Chapter 8 of Partners for Preservation is ‘Preparing and Releasing Official Statistical Data’ by Professor Natalie Shlomo. This is the first chapter of Part III: Data and Programming. I knew early in the planning for the book that I wanted a chapter that talked about privacy and data.
During my graduate program, in March of 2007, Google announced changes to their log retention policies. I was fascinated by the implications for privacy. At the end of my reflections on Google’s proposed changes, I concluded with:
“The intersection of concerns about privacy, government investigations, document retention and tremendous volumes of private sector business data seem destined to cause more major choices such as the one Google has just announced. I just wonder what the researchers of the future will think of what we leave in our wake.”
While developing my chapter list for the book – I followed my curiosity about how the field of statistics preserves privacy and how these approaches might be applied to historical data preserved by archives. Fields of research that rely on the use of statistics and surveys have developed many techniques for balancing the desire for useful data with the expectations of confidentiality by those who participate in surveys and censuses. This chapter taught me that “statistical disclosure limitation”, or SDL, aims to prevent the disclosure of sensitive information about individuals.
This short excerpt gives a great overview of the chapter:
“With technological advancements and the increasing push by governments for open data, new forms of data dissemination are currently being explored by statistical agencies. This has changed the landscape of how disclosure risks are defined and typically involves more use of peturbative methods of SDL. In addition, the statistical community has begun to assess whether aspects of differential privacy which focus on the peturbation of outputs may provide solutions for SDL. This has led to collaborations with computer scientists”
Almost eighty years ago, the woman in the photo above used a keypunch to tabulate the US Census. The amount of hands-on detail labor required to gather that data boggles the mind in comparison to born-digital data collection techniques now possible. The 1940 census was released in 2012 and is available online for free through a National Archives website. As archives face the onslaught of born-digital data tied to individuals, the techniques used by statisticians will need to become a familiar tool for archivists seeking to both increase access to data while respecting the privacy of those who might be identified through unfettered access to the data. This chapter serves as a solid introduction to SDL, as well as a look forward to new ideas in the field. It also ties back to topics in Chapter 2: Curbing The Online Assimilation Of Personal Information and Chapter 5: The Internet Of Things.
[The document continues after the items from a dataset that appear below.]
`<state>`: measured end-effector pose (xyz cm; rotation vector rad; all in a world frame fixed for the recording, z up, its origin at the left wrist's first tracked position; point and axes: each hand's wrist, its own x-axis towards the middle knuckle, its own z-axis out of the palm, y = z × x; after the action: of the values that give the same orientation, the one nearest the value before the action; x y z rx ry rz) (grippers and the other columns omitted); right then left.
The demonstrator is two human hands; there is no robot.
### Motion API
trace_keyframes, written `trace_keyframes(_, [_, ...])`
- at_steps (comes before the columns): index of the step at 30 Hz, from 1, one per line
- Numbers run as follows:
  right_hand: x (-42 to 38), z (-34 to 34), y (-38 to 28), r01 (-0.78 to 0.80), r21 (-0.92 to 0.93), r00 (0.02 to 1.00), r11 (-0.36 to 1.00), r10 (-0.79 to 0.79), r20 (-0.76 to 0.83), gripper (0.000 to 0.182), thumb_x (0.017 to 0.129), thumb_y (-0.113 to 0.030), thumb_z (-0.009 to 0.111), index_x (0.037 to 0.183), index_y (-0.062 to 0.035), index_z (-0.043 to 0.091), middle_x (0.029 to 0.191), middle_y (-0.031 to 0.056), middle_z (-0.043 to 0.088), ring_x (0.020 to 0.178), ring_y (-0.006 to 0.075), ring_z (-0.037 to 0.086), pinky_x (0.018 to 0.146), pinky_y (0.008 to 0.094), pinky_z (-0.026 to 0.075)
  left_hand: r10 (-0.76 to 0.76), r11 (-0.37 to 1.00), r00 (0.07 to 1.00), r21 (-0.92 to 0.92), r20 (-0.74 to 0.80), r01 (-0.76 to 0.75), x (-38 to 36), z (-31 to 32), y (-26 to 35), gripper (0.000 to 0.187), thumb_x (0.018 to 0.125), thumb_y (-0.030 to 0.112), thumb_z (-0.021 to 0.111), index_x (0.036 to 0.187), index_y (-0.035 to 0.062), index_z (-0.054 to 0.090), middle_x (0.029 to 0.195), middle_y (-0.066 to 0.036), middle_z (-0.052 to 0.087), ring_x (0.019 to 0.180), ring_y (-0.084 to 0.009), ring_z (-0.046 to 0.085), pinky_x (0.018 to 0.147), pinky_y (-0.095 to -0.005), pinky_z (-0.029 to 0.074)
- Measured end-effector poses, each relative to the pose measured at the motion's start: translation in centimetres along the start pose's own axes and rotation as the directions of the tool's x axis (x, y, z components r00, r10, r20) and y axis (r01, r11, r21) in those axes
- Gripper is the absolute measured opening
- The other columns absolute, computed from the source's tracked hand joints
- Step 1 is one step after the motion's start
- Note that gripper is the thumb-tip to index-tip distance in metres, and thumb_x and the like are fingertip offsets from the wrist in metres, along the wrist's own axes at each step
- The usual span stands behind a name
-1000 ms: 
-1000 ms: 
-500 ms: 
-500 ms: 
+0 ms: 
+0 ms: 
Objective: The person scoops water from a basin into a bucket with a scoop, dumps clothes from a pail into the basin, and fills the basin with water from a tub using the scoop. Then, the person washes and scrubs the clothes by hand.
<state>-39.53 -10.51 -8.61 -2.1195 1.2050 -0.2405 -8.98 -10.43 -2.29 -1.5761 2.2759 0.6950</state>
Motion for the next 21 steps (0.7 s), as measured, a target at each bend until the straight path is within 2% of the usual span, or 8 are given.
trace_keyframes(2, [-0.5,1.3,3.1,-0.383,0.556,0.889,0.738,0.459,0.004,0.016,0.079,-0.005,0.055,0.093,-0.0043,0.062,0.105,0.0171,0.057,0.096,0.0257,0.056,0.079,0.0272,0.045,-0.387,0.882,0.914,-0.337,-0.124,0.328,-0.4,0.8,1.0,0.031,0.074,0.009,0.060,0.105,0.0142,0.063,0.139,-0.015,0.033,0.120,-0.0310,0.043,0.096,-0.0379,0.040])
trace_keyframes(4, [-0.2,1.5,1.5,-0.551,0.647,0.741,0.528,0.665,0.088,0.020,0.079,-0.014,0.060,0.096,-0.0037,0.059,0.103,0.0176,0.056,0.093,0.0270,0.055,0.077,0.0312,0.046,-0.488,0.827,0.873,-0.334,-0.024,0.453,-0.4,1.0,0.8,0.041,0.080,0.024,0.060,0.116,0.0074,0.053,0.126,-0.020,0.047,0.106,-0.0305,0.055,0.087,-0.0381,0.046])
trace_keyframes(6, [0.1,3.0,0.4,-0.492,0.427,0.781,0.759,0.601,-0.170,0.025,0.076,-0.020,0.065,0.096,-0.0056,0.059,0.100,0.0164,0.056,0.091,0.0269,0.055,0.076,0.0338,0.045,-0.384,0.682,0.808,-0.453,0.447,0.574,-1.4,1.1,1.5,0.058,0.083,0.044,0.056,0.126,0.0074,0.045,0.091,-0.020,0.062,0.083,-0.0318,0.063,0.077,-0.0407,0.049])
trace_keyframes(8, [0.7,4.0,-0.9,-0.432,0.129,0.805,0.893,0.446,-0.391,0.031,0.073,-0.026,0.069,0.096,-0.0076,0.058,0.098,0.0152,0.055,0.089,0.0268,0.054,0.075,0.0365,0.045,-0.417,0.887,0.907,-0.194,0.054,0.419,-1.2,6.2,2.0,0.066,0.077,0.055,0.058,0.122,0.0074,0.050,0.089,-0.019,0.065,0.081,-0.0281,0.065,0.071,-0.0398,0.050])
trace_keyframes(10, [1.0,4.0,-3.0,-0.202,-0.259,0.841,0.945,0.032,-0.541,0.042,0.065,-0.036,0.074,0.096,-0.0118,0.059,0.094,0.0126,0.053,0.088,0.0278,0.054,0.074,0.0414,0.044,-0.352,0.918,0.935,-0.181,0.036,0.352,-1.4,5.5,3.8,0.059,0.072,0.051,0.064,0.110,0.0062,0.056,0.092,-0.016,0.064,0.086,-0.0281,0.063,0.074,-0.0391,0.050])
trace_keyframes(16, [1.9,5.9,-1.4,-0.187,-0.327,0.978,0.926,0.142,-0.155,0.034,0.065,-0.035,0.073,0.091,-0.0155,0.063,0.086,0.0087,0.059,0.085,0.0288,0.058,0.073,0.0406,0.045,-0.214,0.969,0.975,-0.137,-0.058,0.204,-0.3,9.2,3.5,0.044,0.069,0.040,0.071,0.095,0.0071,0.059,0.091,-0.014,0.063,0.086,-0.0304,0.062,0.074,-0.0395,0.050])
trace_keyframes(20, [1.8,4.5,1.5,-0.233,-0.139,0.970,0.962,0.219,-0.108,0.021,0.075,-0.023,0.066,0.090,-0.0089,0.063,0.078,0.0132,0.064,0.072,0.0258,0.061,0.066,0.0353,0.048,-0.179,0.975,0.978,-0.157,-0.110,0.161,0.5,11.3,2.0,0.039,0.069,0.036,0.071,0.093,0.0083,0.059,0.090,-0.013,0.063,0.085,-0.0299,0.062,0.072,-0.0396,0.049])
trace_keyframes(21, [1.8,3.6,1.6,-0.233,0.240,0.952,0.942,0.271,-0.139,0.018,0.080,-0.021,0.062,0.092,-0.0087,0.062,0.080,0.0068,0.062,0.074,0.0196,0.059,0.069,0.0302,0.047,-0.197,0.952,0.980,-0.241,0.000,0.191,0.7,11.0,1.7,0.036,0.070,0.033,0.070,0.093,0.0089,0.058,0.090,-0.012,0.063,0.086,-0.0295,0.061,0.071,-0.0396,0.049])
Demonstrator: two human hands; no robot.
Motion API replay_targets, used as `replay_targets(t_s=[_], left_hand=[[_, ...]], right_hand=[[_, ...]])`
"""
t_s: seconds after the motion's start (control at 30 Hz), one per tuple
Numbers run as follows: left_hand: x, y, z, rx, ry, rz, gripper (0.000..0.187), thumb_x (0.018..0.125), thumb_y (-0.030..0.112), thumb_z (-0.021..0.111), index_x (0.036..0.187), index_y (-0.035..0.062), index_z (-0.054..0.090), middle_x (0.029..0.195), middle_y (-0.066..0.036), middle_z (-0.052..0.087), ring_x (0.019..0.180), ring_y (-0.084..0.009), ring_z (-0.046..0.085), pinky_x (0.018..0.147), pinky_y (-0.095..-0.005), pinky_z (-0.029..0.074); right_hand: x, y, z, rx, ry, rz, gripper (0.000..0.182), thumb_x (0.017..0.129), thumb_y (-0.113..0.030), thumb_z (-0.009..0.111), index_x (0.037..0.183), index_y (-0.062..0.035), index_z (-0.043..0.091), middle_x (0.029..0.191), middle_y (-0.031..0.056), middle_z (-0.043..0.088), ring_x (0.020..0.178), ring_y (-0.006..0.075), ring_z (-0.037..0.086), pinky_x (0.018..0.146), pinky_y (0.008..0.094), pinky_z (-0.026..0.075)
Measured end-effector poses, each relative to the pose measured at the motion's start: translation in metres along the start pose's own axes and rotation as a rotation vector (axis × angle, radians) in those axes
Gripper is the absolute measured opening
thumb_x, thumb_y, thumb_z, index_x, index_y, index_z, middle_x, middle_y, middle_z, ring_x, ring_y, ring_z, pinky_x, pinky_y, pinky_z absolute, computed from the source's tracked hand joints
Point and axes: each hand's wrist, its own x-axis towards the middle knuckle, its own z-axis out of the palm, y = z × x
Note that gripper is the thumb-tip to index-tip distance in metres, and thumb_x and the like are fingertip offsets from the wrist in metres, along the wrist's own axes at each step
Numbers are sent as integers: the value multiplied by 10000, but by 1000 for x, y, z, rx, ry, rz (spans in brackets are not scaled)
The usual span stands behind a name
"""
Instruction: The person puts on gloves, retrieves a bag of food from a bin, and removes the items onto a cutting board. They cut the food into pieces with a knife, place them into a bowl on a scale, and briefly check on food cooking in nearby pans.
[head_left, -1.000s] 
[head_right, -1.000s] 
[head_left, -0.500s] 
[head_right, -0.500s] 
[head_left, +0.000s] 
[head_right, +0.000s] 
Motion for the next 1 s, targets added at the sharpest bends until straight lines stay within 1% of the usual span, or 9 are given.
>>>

Natalie Shlomo (BSc, Mathematics and Statistics, Hebrew University; MA, Statistics, Hebrew University; PhD, Statistics, Hebrew University) is Professor of Social Statistics at the School of Social Sciences, University of Manchester. Her areas of interest are in survey methods, survey design and estimation, record linkage, statistical disclosure control, statistical data editing and imputation, non-response analysis and adjustments, adaptive survey designs and small area estimation. She is the UK principle investigator for several collaborative grants from the 7th Framework Programme and H2020 of the European Union all involving research in improving survey methods and dissemination. She is also principle investigator for the Leverhulme Trust International Network Grant on Bayesian Adaptive Survey Designs. She is an elected member of the International Statistical Institute and a fellow of the Royal Statistical Society. She is an elected council member and Vice-President of the International Statistical Institute. She is associate editor of several journals, including International Statistical Review and Journal of the Royal Statistical Society, Series A. She serves as a member of several national and international advisory boards.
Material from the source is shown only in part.